Things you will observe by Mr Flints letter are already in a train and proper measures shall be taken to have the purchases stored at Coles-fort as you propose, from whence they may be moved as the exigencies of the army require.2 To obtain an estimate of the quantity which may be drawn from those places I have given orders to the Commissary to send a person properly qualified for this purpose who will transmit his report as soon as <complete.>3
I am much obliged to you for offering yourself in this affair—but as it seems so well contrived, and the business in some degree entered on—I would not wish to give you unnecessary fatigue on this occasion.

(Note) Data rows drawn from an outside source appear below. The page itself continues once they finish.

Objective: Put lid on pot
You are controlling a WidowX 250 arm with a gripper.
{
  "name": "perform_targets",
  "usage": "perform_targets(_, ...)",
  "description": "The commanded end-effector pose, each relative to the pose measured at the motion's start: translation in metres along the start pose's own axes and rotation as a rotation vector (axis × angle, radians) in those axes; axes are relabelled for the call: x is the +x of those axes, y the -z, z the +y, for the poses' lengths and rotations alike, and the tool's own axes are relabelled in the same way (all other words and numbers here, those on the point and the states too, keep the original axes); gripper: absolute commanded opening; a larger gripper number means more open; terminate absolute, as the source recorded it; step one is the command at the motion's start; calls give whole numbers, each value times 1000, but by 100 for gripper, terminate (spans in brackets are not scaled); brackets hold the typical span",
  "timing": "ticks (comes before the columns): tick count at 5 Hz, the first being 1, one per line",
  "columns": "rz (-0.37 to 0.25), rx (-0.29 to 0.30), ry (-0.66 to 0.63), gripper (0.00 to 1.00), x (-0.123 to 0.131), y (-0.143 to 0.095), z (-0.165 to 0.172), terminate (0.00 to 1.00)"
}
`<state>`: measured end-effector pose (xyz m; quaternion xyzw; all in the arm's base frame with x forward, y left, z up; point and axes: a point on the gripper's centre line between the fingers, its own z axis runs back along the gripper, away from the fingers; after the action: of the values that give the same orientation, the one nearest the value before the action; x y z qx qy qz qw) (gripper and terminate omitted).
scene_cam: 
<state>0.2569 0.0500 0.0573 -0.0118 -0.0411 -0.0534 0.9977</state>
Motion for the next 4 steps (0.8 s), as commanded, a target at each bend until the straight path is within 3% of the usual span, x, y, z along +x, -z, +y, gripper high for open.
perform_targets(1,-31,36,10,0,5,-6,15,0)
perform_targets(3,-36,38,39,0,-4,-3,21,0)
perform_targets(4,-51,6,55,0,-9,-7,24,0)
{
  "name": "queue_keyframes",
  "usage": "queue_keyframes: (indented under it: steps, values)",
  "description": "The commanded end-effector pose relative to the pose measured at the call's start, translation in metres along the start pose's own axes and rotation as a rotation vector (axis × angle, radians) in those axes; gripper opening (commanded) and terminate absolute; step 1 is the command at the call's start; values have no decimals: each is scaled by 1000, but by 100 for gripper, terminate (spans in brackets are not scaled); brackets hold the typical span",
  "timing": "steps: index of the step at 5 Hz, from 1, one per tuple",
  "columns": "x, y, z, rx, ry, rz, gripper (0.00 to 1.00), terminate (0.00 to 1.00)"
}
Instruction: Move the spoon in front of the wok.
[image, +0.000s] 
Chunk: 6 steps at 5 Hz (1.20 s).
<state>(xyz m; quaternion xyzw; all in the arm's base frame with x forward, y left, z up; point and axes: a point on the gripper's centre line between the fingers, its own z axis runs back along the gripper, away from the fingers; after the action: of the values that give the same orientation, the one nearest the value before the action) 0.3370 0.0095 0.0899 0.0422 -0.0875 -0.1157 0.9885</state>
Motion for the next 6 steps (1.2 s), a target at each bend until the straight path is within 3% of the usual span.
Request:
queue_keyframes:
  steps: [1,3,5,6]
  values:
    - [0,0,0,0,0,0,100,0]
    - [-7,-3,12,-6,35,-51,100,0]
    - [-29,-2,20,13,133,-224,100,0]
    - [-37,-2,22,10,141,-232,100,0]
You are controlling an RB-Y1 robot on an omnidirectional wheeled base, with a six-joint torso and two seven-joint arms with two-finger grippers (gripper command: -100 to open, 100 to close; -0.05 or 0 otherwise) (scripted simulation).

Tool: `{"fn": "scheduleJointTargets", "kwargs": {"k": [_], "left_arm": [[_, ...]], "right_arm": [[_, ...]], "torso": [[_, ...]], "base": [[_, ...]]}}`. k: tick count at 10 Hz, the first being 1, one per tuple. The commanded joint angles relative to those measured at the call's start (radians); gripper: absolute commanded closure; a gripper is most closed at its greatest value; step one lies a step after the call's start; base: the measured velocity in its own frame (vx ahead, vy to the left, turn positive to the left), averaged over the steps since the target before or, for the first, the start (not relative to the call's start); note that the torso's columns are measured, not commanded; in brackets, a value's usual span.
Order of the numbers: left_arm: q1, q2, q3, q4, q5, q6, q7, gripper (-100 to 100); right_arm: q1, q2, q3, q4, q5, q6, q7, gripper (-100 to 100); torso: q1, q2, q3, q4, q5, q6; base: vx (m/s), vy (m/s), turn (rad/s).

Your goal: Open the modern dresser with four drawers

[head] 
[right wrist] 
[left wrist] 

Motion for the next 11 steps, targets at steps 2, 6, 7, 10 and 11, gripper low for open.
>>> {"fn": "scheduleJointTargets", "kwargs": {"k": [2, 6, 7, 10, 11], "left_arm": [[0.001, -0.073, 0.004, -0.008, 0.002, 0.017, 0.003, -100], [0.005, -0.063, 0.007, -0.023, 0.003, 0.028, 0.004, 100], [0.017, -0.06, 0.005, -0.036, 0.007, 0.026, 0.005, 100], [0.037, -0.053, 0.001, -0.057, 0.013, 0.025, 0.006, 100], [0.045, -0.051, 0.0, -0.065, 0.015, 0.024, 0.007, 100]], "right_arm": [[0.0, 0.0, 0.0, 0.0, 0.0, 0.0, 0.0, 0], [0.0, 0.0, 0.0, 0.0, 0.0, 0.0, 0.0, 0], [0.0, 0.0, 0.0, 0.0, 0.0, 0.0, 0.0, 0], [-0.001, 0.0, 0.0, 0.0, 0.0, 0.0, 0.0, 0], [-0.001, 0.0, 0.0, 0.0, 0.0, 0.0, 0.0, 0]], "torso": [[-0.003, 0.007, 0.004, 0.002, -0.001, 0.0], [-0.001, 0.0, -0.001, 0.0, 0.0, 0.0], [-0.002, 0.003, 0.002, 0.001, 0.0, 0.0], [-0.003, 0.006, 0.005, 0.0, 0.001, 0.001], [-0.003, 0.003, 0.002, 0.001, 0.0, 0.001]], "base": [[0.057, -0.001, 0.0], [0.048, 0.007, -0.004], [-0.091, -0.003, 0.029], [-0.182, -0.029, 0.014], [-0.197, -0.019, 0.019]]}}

I am D. S. &[ca.]
Df, in James McHenry’s writing, DLC:GW; Varick transcript, DLC:GW.
1. Schuyler’s letter to GW of 22 Oct. has not been found. The enclosed letters from Charles Pettit, Royal Flint, and Charles Stewart, which they apparently had written to GW, have not been identified.
2. Cole’s Fort, which had been built during the French and Indian War, was on the Delaware River at the site of present-day Port Jervis, New York.
3. This mutilated word is supplied from the Varick transcript.